The first "resolved" paragraph of the Lieberman resolution affirms that it is a "vital national interest" of the United States to prevent Iran from acquiring a "nuclear weapons capability."

The phrase "vital national interest" is a "term of art." It means something that the U.S. should be willing to go to war for. Recall the debate over whether the U.S. military intervention in Libya was a "vital national interest" of the United States (which Defense Secretary Robert Gates said it wasn't.) It was a debate over whether the bar was met to justify the United States going to war.

The resolution seeks to establish it as U.S. policy that a nuclear weapons capability - not acquisition of a nuclear weapon, but the technical capacity to create one - is a "red line" for the United States. If the U.S. were to announce to Iran that achieving "nuclear weapons capability" is a red line for the U.S., the U.S. would be saying that it is ready to attack Iran with military force in order to try to prevent Iran from crossing this "line" to achieve "nuclear weapons capability."

And this is reportedly being openly discussed by the bill's sponsors.

Senators from both parties said Thursday that a diplomatic solution was still the goal and they believed the sanctions on Iran were working, but that a containment strategy was less preferable than a military strike on Iranian nuclear facilities if all else fails.

So, what the Senators are reportedly saying is that if "all else fails" - that is, if diplomacy and sanctions appear to be "failing" to prevent Iran from achieving a nuclear weapons capability - according to these Senators, that's what "failure" would be - then they want war. That's not a legal "authorization of force," but it is a political one.

And it is not a political authorization of force in some far-off future. It is a political authorization of force today.

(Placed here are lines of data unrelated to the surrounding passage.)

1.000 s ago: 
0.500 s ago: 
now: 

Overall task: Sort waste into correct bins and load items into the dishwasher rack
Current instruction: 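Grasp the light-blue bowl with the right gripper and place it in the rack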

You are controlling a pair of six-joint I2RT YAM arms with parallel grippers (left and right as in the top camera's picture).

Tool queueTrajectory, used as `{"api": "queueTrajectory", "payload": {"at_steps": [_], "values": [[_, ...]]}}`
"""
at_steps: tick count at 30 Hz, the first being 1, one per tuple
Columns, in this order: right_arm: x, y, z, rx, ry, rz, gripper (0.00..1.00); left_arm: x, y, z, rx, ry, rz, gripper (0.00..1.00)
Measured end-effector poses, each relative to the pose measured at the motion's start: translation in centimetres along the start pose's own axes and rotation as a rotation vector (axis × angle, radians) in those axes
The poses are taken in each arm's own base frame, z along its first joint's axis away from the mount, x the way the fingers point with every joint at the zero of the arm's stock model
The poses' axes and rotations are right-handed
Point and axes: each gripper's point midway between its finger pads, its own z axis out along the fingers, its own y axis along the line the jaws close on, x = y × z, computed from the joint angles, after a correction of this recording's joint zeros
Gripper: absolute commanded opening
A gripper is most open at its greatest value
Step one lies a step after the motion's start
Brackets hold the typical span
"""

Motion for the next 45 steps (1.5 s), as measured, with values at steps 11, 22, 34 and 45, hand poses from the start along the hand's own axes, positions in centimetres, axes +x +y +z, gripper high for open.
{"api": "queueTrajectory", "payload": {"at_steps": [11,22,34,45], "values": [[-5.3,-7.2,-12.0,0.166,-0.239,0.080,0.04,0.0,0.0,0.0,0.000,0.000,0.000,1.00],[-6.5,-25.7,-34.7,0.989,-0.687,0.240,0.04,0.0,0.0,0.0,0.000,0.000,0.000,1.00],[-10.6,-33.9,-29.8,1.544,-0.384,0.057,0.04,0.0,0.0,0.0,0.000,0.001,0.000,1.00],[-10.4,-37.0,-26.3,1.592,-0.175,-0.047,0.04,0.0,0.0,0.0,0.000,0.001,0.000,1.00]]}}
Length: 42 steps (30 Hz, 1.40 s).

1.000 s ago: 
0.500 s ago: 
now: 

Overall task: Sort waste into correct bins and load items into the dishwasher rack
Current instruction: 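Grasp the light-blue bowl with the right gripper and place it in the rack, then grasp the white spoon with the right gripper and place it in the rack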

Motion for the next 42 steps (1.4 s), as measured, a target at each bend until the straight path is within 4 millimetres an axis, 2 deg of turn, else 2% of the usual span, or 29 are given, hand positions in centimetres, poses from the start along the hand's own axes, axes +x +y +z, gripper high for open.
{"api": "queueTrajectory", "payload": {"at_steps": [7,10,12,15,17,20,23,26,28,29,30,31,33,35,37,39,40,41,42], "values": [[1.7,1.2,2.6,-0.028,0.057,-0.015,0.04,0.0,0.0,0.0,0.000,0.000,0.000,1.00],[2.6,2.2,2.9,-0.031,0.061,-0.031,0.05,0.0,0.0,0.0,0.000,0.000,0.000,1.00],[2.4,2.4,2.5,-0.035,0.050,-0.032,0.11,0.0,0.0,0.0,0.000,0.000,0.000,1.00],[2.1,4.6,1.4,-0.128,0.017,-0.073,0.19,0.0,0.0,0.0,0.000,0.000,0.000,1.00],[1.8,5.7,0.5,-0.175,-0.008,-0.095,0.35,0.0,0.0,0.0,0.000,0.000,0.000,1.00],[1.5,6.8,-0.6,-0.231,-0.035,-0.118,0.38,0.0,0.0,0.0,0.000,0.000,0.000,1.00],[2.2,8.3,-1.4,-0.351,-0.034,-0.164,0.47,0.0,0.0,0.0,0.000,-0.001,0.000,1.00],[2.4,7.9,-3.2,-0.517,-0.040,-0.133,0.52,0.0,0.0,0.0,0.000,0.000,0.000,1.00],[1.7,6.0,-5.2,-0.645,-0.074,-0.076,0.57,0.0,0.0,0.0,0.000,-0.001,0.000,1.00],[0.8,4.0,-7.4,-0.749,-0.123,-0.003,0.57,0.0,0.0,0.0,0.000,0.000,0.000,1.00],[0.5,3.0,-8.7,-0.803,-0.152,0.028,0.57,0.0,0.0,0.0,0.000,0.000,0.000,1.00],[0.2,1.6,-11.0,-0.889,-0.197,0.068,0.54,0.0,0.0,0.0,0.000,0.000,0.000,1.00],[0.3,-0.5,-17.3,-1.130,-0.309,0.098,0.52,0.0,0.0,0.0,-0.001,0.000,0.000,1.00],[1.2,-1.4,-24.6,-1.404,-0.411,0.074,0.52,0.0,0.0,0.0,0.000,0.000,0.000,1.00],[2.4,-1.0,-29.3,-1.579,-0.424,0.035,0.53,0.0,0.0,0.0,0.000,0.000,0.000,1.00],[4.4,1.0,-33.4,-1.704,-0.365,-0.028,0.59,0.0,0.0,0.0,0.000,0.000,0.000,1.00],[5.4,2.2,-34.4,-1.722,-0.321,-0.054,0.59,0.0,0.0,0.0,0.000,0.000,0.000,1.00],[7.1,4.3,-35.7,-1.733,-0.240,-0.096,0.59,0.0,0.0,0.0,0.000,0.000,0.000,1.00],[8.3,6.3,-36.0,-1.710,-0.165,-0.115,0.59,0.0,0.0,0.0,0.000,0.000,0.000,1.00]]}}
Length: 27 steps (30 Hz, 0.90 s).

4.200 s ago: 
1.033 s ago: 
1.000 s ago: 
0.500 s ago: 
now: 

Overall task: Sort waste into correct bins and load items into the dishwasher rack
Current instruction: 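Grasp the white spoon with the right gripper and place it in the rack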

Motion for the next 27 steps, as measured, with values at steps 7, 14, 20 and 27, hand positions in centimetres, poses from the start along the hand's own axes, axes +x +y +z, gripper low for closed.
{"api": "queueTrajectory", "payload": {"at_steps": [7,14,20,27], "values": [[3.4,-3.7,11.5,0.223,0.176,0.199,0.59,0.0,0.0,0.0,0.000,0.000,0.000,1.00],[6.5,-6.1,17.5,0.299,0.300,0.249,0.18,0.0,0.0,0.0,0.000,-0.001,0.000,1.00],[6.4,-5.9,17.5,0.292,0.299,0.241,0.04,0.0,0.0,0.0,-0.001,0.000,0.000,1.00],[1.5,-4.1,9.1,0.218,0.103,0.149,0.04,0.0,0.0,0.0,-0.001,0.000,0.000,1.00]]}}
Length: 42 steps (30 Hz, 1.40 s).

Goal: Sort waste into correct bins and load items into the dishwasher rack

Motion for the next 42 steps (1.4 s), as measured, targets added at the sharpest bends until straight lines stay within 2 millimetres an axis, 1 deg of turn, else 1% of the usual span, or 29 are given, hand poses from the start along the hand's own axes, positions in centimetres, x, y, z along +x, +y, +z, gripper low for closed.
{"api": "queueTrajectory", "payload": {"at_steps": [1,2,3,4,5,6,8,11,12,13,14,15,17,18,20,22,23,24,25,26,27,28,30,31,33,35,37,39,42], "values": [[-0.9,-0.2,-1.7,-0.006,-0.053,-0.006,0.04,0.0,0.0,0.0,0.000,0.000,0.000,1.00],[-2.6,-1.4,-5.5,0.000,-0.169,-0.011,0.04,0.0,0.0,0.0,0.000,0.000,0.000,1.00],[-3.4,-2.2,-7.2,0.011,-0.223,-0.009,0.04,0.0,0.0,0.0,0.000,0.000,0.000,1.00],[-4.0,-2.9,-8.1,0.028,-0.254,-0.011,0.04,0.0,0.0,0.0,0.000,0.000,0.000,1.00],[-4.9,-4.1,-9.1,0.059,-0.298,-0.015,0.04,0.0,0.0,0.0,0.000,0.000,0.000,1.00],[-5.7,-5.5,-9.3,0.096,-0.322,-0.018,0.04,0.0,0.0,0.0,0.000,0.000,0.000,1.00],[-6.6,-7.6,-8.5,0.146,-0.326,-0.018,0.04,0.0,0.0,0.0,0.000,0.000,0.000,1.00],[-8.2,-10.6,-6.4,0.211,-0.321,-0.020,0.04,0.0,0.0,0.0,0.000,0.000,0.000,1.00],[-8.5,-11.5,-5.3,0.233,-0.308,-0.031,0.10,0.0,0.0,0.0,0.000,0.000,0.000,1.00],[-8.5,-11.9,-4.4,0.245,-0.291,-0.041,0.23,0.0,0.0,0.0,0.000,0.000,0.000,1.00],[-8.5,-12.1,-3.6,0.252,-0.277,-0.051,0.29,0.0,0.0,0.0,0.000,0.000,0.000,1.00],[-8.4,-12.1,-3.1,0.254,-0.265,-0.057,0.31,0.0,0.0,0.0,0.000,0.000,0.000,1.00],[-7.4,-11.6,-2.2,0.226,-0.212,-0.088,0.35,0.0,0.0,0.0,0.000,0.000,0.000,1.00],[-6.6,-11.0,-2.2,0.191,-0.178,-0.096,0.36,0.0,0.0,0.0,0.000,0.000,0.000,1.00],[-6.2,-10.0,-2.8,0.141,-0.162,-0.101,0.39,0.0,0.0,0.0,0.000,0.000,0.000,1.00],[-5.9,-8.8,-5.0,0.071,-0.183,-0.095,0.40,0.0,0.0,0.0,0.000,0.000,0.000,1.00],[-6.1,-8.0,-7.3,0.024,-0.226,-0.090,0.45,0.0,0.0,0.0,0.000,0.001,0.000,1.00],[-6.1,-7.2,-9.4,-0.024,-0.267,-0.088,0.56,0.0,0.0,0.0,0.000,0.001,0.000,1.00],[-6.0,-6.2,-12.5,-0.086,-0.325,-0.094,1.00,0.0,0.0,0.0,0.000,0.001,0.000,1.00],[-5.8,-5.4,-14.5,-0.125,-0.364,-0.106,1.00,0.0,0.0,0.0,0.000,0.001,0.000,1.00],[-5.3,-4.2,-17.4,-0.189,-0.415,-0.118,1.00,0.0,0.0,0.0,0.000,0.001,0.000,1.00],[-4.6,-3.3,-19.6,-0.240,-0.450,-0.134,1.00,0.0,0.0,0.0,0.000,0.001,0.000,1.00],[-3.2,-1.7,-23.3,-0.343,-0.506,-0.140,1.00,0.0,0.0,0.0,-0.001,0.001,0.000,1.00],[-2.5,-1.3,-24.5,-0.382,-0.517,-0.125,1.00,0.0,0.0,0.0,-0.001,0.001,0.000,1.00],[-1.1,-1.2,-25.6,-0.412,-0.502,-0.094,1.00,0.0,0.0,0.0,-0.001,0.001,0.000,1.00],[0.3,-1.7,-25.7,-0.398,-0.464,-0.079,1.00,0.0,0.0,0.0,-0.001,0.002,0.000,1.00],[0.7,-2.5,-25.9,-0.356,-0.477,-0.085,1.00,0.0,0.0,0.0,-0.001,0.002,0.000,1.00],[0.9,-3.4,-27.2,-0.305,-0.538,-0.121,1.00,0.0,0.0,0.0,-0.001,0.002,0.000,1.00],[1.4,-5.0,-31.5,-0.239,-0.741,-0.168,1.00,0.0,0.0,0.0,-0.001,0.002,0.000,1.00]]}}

"Nuclear weapons capability" is a fuzzy term with no legal definition. But Joe Lieberman, a principal author of the bill, has said what he thinks this term means:

"To me, nuclear weapons capability means that they are capable of breaking out and producing a nuclear weapon -- in other words, that they have all the components necessary to do that," Lieberman said. "It's a standard that is higher than saying 'The red line is when they actually have nuclear weapons.'"

But many experts think that Iran already has the "components" necessary for "breaking out."

On Thursday, Anthony Cordesman of the Center for Strategic and International Studies was quoted saying that the November report from the International Atomic Energy Agency

basically laid out the fact that Iran now has every element of technology needed to make a fission weapon.

On January 24, Helene Cooper reported in the New York Times:

Several American and European officials say privately that the most attainable outcome for the West could be for Iran to maintain the knowledge and technology necessary to build a nuclear weapon while stopping short of doing so.

This suggests two things. One, these U.S. and European officials believe that Iran already has "the knowledge and technology necessary to build a nuclear weapon"; two, these U.S. and European officials believe that inducing Iran not to use this knowledge and technology to build a nuclear weapon is the best outcome that the West can achieve.

If the experts and Western officials who believe that Iran already has "the knowledge and technology necessary to build a nuclear weapon" are right, then what that says is that Iran has already crossed the "red line" of the Lieberman bill. And therefore, the supporters of the Lieberman bill are saying that they are ready for war today. Or they are ready for war any time that they decide to join the experts and officials who say that Iran has already crossed the Lieberman "red line," which of course is something that the Lieberman supporters can do anytime they want.

It's as if someone wearing a bag over their head says, "I'm ready for war whenever I see light." All they have to do to see light is take the bag off their head, so they are saying that they are ready for war whenever it is convenient for them to say that they are.

Anyone who supports the Lieberman bill is declaring themselves for war. If AIPAC makes the Lieberman bill an ask for its March policy conference, then at least we'll be done with the pretense that AIPAC is doing anything besides trying to get the U.S. into another Middle East war.